Accidentally creating a server in the wrong datacenter

By

Yesterday I was working on upgrading the servers that power Wikimedia's Docker registry (see T272550). Since these are virtual machines, I was just creating new ones and going to delete the old ones later (because VMs are cattle, not pets).

We have a handy script to create new VMs, so I ran the following command:

legoktm@cumin1001:~$ sudo cookbook sre.ganeti.makevm --vcpus 2 --memory 4 --disk 20 codfw_B registry2004.eqiad.wmnet

In this command codfw_B refers to the datacenter and row to create the VM in, and registry2004.eqiad.wmnet is the requested fully qualified domain name (FQDN).

If you're familiar with Wikimedia's datacenters, you'll notice that I created the VM in codfw (Dallas) and gave it a name as if it were in eqiad (Virginia). Oops. I only noticed right as the script finished creation. (Also the 2XXX numbering is for codfw. 1XXX servers are in eqiad.)
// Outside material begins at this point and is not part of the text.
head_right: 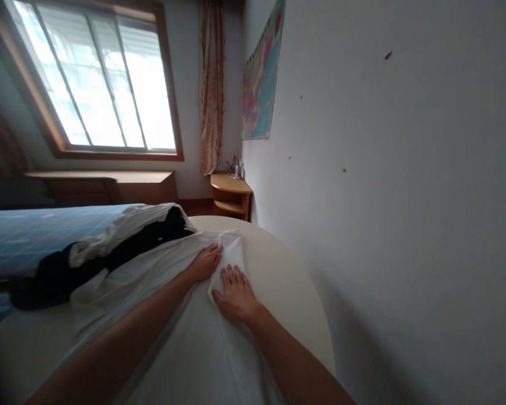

Normally we have a decommissioning script for deleting VMs, but when I tried running it, it failed because the VM hadn't fully been set up in Puppet yet!

Then I tried just adding it to puppet and continuing enough of the VM setup that I could delete it, except our CI correctly rejected my attempt to do so because the name was wrong! I was stuck with a half-created VM that I couldn't use nor delete.

After a quick break (it was frustrating), I read through the decom script to see if I could just do the steps manually, and realized the error was probably just a bug, so I submitted a one-line fix to allow me to delete the VM. Once it was merged and deployed, I was able to delete the VM, and actually create what I wanted to: registry2004.codfw.wmnet.

Really, we should have been able to catch this when I entered in the command, since I specified the datacenter even before the FQDN. After some discussion in Phabricator, I submitted a patch to prevent such a mismatch. Now, the operator just needs to specify the hostname, registry2004, and it will build the FQDN using the datacenter and networking configuration. Plus it'll prompt for user confirmation that it was built correctly. (For servers that use numbers afterwards, it'll check those too.)

Once this is deployed, it should be impossible for someone to repeat my mistake. Hopefully.